§ **The task**
Copy out each line of the material below with no changes.

....

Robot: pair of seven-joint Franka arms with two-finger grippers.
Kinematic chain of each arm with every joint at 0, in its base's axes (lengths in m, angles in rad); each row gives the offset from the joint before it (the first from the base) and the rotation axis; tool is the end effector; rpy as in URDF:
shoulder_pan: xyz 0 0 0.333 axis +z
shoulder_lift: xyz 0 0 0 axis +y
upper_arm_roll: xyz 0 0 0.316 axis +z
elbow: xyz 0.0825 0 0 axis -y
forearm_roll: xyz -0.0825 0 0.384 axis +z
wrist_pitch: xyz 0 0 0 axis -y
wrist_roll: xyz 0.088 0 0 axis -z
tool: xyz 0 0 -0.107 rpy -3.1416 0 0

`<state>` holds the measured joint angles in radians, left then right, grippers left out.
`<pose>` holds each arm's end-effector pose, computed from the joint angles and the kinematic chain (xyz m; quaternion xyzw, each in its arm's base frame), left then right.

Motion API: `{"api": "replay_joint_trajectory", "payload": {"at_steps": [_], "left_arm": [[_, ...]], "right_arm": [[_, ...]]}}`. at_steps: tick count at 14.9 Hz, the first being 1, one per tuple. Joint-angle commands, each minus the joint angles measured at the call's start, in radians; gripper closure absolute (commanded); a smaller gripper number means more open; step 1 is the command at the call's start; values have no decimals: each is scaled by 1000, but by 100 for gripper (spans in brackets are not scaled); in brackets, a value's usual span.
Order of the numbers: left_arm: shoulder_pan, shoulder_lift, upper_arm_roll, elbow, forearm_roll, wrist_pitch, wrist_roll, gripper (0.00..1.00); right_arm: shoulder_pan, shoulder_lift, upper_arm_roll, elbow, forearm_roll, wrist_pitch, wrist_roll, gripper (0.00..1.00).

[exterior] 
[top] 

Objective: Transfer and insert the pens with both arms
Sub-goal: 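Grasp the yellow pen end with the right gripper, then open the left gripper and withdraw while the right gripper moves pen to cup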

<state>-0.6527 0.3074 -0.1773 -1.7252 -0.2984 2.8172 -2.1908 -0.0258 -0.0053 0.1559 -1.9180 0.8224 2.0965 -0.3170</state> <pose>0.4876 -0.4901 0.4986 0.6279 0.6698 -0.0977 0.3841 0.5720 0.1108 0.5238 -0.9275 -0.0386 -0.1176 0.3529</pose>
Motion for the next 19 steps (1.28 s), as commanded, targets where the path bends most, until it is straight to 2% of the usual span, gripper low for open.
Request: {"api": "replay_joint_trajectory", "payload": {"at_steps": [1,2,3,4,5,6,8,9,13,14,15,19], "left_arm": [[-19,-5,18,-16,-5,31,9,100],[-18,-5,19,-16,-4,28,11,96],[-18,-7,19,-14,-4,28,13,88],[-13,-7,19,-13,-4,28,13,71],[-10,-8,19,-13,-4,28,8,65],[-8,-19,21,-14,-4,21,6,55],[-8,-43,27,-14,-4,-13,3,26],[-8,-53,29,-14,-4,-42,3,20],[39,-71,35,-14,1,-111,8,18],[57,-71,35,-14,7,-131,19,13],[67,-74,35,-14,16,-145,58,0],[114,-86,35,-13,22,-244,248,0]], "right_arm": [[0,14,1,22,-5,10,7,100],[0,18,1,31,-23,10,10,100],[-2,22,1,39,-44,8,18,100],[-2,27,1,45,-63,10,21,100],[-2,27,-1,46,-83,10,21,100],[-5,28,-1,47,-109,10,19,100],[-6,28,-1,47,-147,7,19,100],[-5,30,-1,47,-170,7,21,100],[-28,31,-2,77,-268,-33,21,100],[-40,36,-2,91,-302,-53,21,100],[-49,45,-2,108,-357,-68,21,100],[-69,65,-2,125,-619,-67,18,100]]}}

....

§ **Expected output**
Robot: pair of seven-joint Franka arms with two-finger grippers.
Kinematic chain of each arm with every joint at 0, in its base's axes (lengths in m, angles in rad); each row gives the offset from the joint before it (the first from the base) and the rotation axis; tool is the end effector; rpy as in URDF:
shoulder_pan: xyz 0 0 0.333 axis +z
shoulder_lift: xyz 0 0 0 axis +y
upper_arm_roll: xyz 0 0 0.316 axis +z
elbow: xyz 0.0825 0 0 axis -y
forearm_roll: xyz -0.0825 0 0.384 axis +z
wrist_pitch: xyz 0 0 0 axis -y
wrist_roll: xyz 0.088 0 0 axis -z
tool: xyz 0 0 -0.107 rpy -3.1416 0 0

`<state>` holds the measured joint angles in radians, left then right, grippers left out.
`<pose>` holds each arm's end-effector pose, computed from the joint angles and the kinematic chain (xyz m; quaternion xyzw, each in its arm's base frame), left then right.

Motion API: `{"api": "replay_joint_trajectory", "payload": {"at_steps": [_], "left_arm": [[_, ...]], "right_arm": [[_, ...]]}}`. at_steps: tick count at 14.9 Hz, the first being 1, one per tuple. Joint-angle commands, each minus the joint angles measured at the call's start, in radians; gripper closure absolute (commanded); a smaller gripper number means more open; step 1 is the command at the call's start; values have no decimals: each is scaled by 1000, but by 100 for gripper (spans in brackets are not scaled); in brackets, a value's usual span.
Order of the numbers: left_arm: shoulder_pan, shoulder_lift, upper_arm_roll, elbow, forearm_roll, wrist_pitch, wrist_roll, gripper (0.00..1.00); right_arm: shoulder_pan, shoulder_lift, upper_arm_roll, elbow, forearm_roll, wrist_pitch, wrist_roll, gripper (0.00..1.00).

[exterior] 
[top] 

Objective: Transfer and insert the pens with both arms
Sub-goal: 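Grasp the yellow pen end with the right gripper, then open the left gripper and withdraw while the right gripper moves pen to cup
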
<state>-0.6527 0.3074 -0.1773 -1.7252 -0.2984 2.8172 -2.1908 -0.0258 -0.0053 0.1559 -1.9180 0.8224 2.0965 -0.3170</state> <pose>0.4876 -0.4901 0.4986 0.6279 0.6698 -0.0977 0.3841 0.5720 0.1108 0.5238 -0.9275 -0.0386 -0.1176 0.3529</pose>
Motion for the next 19 steps (1.28 s), as commanded, targets where the path bends most, until it is straight to 2% of the usual span, gripper low for open.
Request: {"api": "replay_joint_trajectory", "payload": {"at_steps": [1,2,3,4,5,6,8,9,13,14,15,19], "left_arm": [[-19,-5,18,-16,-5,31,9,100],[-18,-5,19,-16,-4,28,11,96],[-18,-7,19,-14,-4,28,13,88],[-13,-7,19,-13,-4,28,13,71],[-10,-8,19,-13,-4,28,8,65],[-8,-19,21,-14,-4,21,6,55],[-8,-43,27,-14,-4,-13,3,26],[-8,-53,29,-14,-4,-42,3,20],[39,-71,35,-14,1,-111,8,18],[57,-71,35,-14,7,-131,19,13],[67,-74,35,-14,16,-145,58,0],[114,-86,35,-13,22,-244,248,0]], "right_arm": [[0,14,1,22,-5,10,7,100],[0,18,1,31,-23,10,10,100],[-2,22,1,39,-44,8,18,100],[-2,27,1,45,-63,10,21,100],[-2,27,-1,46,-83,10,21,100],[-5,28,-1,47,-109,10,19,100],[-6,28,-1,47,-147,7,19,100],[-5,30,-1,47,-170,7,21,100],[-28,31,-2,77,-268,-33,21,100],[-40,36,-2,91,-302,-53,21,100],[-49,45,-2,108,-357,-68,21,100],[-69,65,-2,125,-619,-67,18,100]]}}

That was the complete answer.